This is Islay’s oldest legal distillery, located on the shores of Loch Indaal. John Simpson established it on a small scale for farming in 1779. It changed hands in 1837 when William and James Mutter took over and expanded the distillery. During World War II the distillery was closed while the RAF Costal Command resided in the buildings to combat enemy submarines. More recently, the Morrison family owned it until the takeover by the Japanese company Santoro.
The whisky is milder than the three southern Kildalton distilleries - the distinctive characters of Bowmore Single Malt Whiskies are peat smoke, salt and seaweed.
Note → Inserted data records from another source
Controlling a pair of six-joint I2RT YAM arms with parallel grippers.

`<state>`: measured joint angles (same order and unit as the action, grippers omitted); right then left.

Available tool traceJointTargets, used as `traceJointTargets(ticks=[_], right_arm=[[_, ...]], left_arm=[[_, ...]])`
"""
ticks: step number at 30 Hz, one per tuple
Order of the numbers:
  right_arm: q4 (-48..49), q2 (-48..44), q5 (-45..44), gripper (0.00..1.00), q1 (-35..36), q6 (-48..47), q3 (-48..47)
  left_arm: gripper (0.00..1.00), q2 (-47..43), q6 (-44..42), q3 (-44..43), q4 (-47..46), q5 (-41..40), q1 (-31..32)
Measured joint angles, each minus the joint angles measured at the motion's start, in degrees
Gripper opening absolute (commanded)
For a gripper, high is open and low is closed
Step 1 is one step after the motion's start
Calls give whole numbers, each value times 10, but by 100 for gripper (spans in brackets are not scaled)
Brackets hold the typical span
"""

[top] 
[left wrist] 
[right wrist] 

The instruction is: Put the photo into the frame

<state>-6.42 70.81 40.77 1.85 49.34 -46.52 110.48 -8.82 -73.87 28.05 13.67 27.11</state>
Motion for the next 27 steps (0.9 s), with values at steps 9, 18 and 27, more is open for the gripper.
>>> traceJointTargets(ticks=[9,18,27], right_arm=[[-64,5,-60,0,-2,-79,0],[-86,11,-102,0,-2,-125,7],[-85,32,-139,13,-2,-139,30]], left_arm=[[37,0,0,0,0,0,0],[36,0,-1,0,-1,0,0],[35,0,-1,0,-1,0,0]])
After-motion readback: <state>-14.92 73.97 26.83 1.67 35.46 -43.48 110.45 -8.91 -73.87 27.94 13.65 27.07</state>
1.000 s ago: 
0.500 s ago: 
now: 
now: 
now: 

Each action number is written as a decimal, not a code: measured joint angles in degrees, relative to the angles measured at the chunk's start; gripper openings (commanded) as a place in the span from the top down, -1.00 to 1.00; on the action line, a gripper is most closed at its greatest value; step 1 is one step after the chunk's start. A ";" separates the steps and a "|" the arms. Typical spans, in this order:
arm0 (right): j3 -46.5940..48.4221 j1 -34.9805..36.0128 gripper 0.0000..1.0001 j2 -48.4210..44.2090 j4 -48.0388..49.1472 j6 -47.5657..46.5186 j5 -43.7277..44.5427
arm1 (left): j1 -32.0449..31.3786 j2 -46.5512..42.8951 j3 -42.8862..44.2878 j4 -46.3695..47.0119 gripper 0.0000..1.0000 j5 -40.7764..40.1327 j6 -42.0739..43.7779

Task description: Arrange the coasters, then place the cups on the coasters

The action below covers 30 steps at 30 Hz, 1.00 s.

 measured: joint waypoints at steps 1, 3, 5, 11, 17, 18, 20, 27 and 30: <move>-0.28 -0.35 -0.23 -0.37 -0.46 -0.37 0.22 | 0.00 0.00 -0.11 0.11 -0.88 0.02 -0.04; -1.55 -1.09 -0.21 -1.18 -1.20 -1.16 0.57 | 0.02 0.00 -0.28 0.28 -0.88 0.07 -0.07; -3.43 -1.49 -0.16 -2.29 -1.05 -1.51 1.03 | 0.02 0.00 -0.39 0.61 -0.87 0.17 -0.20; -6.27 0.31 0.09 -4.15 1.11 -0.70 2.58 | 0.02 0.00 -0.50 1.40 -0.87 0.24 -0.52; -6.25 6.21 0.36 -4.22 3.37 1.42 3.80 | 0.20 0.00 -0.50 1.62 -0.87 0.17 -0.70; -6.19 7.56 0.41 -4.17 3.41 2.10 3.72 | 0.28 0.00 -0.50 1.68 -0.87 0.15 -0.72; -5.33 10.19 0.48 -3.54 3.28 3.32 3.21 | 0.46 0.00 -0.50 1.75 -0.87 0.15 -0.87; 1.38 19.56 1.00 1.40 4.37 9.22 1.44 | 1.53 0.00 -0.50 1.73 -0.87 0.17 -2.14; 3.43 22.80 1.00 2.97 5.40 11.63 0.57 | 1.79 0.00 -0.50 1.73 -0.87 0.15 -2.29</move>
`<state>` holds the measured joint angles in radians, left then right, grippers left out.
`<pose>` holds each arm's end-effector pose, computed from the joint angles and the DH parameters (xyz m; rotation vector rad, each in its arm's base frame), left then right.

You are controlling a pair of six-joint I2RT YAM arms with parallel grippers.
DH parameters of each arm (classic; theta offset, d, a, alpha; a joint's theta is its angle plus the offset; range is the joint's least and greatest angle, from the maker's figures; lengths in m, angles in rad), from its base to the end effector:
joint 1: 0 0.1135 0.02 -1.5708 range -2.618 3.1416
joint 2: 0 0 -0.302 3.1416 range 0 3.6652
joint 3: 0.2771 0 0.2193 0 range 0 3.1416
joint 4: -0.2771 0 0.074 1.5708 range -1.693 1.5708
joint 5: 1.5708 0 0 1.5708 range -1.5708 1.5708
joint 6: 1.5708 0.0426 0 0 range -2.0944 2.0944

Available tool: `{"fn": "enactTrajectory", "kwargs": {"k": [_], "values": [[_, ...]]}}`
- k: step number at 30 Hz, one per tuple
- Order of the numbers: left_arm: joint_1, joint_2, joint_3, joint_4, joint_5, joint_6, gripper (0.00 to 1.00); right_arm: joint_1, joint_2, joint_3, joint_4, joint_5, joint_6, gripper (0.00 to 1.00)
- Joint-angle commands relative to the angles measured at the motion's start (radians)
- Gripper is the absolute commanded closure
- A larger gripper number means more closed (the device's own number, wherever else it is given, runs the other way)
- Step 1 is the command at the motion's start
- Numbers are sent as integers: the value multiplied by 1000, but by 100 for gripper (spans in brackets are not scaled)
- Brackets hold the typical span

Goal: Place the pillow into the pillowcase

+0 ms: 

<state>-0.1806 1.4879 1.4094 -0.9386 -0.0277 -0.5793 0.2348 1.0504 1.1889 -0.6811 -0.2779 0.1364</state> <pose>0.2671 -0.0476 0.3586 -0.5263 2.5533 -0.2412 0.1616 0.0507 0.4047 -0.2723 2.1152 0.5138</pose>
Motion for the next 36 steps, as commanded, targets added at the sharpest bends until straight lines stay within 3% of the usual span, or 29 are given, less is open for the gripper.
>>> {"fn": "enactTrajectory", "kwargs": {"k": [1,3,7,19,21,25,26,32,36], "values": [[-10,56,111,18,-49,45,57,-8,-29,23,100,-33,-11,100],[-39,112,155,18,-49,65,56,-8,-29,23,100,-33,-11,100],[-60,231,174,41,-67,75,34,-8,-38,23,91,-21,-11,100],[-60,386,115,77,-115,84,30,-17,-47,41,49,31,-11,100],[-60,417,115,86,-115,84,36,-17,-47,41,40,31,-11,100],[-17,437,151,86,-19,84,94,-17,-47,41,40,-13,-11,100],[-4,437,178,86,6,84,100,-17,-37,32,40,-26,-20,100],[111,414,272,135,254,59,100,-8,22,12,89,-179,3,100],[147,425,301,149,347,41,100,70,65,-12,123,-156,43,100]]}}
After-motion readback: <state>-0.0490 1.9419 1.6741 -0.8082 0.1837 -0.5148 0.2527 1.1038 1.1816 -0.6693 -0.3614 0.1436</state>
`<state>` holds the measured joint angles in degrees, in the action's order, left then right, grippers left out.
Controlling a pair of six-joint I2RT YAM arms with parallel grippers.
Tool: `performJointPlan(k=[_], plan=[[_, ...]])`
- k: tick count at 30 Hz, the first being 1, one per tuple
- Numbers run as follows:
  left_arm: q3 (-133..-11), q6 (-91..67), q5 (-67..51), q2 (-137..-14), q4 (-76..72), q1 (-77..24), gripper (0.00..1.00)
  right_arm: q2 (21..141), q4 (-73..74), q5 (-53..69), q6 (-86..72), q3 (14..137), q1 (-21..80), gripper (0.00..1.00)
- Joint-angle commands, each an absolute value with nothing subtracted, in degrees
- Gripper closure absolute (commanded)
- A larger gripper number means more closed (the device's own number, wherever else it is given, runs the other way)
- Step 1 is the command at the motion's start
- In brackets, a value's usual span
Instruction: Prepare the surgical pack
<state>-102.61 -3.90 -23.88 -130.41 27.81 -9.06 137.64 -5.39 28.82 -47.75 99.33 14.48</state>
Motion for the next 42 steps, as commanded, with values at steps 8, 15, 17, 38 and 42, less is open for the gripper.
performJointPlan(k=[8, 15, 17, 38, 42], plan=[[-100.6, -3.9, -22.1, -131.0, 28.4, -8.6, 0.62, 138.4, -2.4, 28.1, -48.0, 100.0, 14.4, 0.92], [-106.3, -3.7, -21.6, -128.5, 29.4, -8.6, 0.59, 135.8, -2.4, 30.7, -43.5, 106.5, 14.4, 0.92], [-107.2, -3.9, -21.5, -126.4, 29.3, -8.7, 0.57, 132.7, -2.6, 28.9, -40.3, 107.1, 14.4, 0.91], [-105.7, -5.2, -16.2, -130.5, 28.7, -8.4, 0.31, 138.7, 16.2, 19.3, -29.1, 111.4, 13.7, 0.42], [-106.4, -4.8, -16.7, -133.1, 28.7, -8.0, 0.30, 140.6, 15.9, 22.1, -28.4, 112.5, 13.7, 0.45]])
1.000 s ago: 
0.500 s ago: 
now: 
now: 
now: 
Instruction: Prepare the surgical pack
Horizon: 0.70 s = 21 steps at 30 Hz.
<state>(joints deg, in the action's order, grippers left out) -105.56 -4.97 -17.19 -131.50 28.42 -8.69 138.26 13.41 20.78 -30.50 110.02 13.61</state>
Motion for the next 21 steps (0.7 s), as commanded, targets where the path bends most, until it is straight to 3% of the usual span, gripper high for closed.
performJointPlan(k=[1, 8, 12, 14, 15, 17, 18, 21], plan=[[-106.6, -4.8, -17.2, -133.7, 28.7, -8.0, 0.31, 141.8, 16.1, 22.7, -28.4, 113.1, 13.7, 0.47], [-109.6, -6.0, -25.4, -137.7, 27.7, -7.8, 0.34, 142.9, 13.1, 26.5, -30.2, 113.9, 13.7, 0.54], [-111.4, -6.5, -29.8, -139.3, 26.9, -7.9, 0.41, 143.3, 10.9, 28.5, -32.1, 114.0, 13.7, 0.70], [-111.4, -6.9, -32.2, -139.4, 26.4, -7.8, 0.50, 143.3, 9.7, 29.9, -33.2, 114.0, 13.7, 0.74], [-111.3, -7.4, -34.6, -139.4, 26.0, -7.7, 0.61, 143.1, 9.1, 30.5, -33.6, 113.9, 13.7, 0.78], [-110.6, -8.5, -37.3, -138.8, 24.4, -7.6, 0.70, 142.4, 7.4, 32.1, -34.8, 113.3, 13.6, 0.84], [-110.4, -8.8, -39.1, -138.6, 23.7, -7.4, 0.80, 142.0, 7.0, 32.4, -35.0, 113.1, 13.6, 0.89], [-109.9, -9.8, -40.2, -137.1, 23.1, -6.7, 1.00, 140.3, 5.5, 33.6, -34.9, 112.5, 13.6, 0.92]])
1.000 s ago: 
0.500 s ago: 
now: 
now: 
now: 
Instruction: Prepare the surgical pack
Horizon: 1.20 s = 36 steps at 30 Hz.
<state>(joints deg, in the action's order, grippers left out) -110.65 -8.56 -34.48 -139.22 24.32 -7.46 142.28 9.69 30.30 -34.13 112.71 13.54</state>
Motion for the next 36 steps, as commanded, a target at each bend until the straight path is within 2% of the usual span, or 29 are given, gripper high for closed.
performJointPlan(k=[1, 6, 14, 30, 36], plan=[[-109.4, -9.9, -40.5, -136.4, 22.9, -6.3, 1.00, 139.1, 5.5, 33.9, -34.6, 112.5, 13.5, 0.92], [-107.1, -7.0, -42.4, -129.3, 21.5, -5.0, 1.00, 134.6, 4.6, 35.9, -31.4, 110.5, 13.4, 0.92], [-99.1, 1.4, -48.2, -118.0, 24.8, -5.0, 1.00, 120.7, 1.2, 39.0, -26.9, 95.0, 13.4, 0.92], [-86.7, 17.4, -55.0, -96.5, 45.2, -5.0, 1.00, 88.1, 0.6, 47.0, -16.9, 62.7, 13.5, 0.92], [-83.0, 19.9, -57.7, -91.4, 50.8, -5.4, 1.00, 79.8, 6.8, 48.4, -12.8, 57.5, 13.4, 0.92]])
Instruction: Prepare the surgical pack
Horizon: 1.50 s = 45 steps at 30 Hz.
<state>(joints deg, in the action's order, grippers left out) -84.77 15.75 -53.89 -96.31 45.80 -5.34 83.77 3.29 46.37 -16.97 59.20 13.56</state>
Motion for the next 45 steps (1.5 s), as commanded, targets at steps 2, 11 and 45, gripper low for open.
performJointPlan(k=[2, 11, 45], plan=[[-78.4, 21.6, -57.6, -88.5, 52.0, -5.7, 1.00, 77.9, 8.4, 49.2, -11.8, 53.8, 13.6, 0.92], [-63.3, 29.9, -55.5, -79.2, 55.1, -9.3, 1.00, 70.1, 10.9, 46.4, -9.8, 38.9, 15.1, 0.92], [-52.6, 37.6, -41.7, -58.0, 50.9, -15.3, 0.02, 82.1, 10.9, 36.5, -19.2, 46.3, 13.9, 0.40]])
Bowmore produces about 2 million litres of alcohol per year. It’s one of the few distilleries which still have malting floors, with phenol levels of 18/25 ppm. Afterwards, the malt is dried over peat fire which adds to the smoky peat flavour of the whisky. There are two wash stills and two spirit stills and water is obtained from the River Laggan. The stills are pear shaped, not very tall and the lyne arm rises after the neck and does not have pieces that increase the reflux. This all results in a rough, spicy and intense distillery character.
The whisky matures in flat dunnages in a cold and humid environment. The warehouses close proximity to the sea give the whisky its saltiness and marine flavours. The legendary No. 1 vault is the only warehouse below sea level.
Bourbon casks are mainly used to create sweet vanilla flavours, although sherry barrels can also be found to impart intense flavours of dried fruits.
A wide variety of whiskies are bottled of different ages and finishes, to appeal to an eclectic range of taste and budgets.
A newly remodelled visitors centre overlooks scenic Loch Indaal and features a handful of distillery-exclusive bottlings. The branding has also changed to Bowmore, The Original Islay Malt.
The distillery shop is open Tuesday-Saturday 10am-4pm – book ahead to visit (updated 8 Aug 2022).